¿Un gran paso hacia la abolición de la pena de muerte en Zimbabue?

De Cousin Zilala, Executive Director of Amnesty International Zimbabwe

“Habiendo estado yo mismo en espera de ejecución y habiéndome salvado por un ‘tecnicismo relativo a la edad’, creo que nuestro sistema de justicia debe librarse de esta disposición odiosa y execrable."
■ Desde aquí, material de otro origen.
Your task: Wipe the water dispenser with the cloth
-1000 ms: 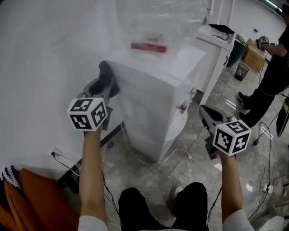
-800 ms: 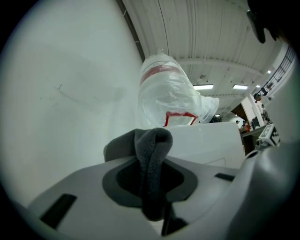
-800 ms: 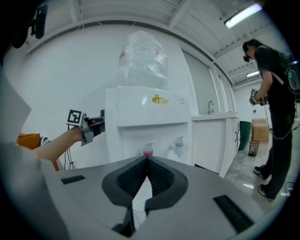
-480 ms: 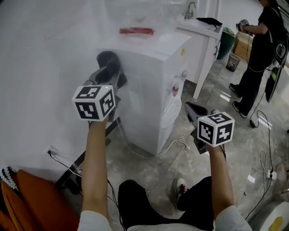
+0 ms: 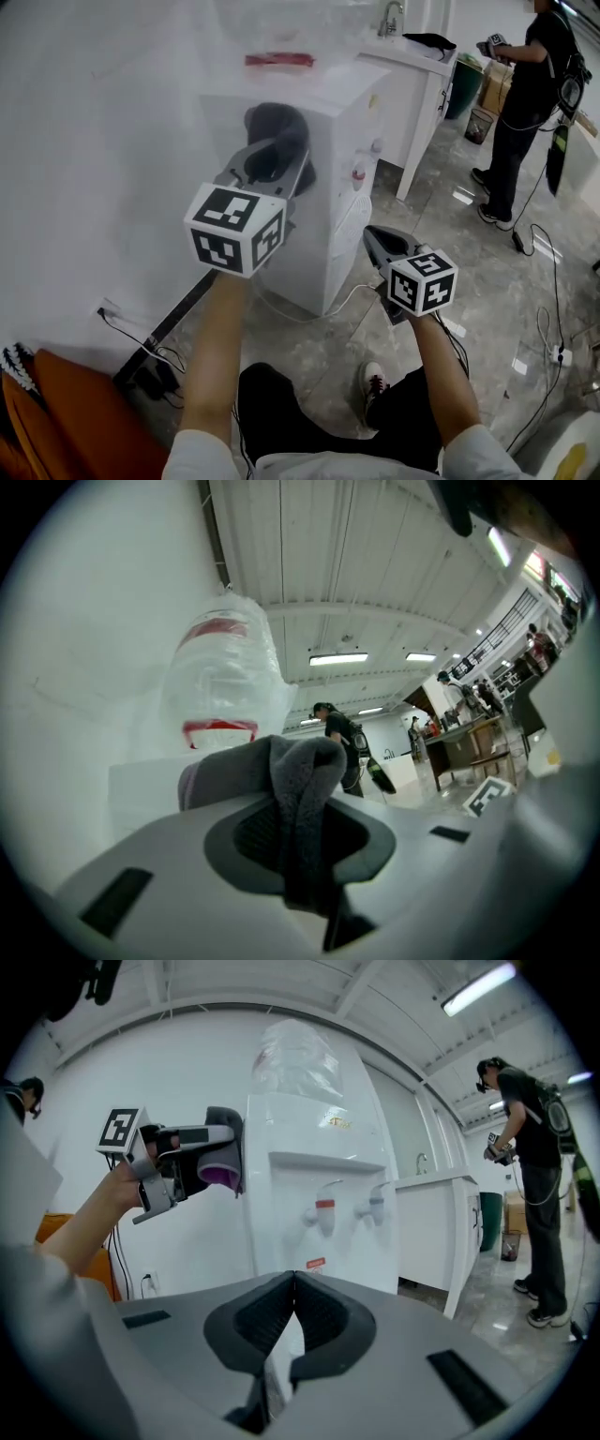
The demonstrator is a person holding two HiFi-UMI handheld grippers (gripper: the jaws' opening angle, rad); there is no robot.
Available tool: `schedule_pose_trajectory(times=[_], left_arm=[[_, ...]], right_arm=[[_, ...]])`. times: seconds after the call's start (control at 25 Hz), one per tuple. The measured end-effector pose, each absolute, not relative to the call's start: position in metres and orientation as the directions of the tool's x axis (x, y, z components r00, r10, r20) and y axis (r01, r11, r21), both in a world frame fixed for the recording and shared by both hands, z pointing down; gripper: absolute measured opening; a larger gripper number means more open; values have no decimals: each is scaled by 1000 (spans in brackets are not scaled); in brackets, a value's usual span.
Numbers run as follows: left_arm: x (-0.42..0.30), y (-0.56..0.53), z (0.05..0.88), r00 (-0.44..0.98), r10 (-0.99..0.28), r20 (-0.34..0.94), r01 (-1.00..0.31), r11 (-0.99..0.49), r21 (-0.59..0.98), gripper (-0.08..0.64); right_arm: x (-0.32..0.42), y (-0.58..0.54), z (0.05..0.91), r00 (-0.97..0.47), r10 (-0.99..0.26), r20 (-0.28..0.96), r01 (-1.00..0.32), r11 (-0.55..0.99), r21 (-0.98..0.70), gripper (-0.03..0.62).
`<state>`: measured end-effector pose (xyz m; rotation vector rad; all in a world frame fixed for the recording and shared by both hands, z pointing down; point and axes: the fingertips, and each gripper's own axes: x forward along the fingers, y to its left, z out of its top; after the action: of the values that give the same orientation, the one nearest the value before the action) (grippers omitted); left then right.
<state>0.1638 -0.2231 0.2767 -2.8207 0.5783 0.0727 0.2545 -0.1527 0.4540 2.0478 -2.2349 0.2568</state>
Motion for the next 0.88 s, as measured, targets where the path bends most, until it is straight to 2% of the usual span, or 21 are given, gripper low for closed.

Emmerson Mnangagwa, ministro de Justicia y Asuntos Jurídicos y Parlamentarios de Zimbabue, en los Jardines de Harare, 10 de octubre de 2013

Me alegró muchísimo que el nuevo ministro de Justicia y Asuntos Jurídicos y Parlamentarios de Zimbabue, Emmerson Mnangagwa, accediera a intervenir en nuestro acto del Día Mundial contra la Pena de Muerte, celebrado el 10 de octubre. Ésta es una de las fechas más importantes de nuestro calendario anual de campaña y, este año, los activistas de Amnistía Internacional realizaron una marcha muy animada por la capital, Harare, que terminó en los Jardines de Harare, donde se había congregado la prensa local.

Contra la pena de muerte
El acto, “Decimos no a la pena de muerte”, tenía por objeto generar un amplio debate sobre la seguridad pública y la pena de muerte; por eso me puse todavía más contento cuando el ministro condenó con firmeza la pena capital en su intervención.

Quizás sus palabras no deberían haberme sorprendido. En la década de 1960, durante la guerra de liberación contra el gobierno de la minoría blanca en lo que entonces era Rodesia, Emmerson Mnangagwa, que había participado en la lucha por la liberación, fue encarcelado por actividades “terroristas”. Lo condenaron a muerte y se libró de la soga únicamente porque en aquel momento tenía menos de 21 años.

Los actos del 10 de octubre eran la continuación de un periodo muy emocionante de nuestra campaña por la abolición de la pena de muerte, durante el cual el personal y los activistas de Amnistía Internacional Zimbabue han vivido muchos altibajos.

Una oportunidad de oro
A principios de 2013 entraba en la recta final el proceso de elaboración de la Constitución. Cuando empezó el proceso en 2009, lo vimos como una oportunidad de oro para poner fin a la lacra de la pena capital intensificando nuestro trabajo en este ámbito. Organizamos numerosas actividades de campaña, desde instalar enormes carteles en Harare que declaraban que había llegado el momento de abolir la pena de muerte hasta captar apoyos entre miembros de partidos de todo el espectro político.

A medida que la campaña cobraba impulso, la posibilidad de poner fin a la pena capital se hizo un hueco firme en la agenda política, y nos sentimos muy optimistas al ver el gran apoyo que existe en Zimbabue a la abolición.

Nombramiento de un verdugo
Sin embargo, en febrero de este año nos horrorizaron las noticias de que se había designado a un verdugo. El puesto estaba vacante desde la última ejecución, en 2005. Temimos que esta medida significase un paso atrás en nuestra campaña, pero el ministro de Justicia aclaró posteriormente que el nombramiento era un “requisito jurídico”, no una señal de que se reanudarían las ejecuciones. Pese a ello, nos sigue preocupado el destino de las 89 personas que están actualmente en espera de ejecución en Zimbabue.

La nueva Constitución, promulgada en mayo, trajo buenas y malas noticias. Me desanimó ver que se mantenía la pena de muerte, pero al menos se había reducido el ámbito de aplicación. Los delitos punibles con la muerte han quedado limitados a uno: asesinato “cometido en circunstancias agravantes”, y se ha prohibido la pena de muerte preceptiva. Las mujeres ya no pueden ser condenadas a muerte, ni tampoco los hombres que tuvieran menos de 21 años en el momento de la comisión del delito o los hombres mayores de 70. No era la eliminación total de la pena de muerte que esperábamos y que habíamos defendido, pero suponía un avance y una cierta recompensa por nuestro denodado trabajo.

Una posibilidad real de abolición
El discurso que Emmerson Mnangagwa pronunció el 10 de octubre nos ha dado renovadas esperanzas de que podemos alcanzar nuestro objetivo. Creemos que existe una posibilidad real de que, en un futuro no muy lejano, celebremos la abolición de la pena de muerte en Zimbabue. Sin duda intensificaremos nuestro trabajo para asegurarnos de que esto ocurra, de modo que nuestro país proteja el derecho de toda persona a la vida.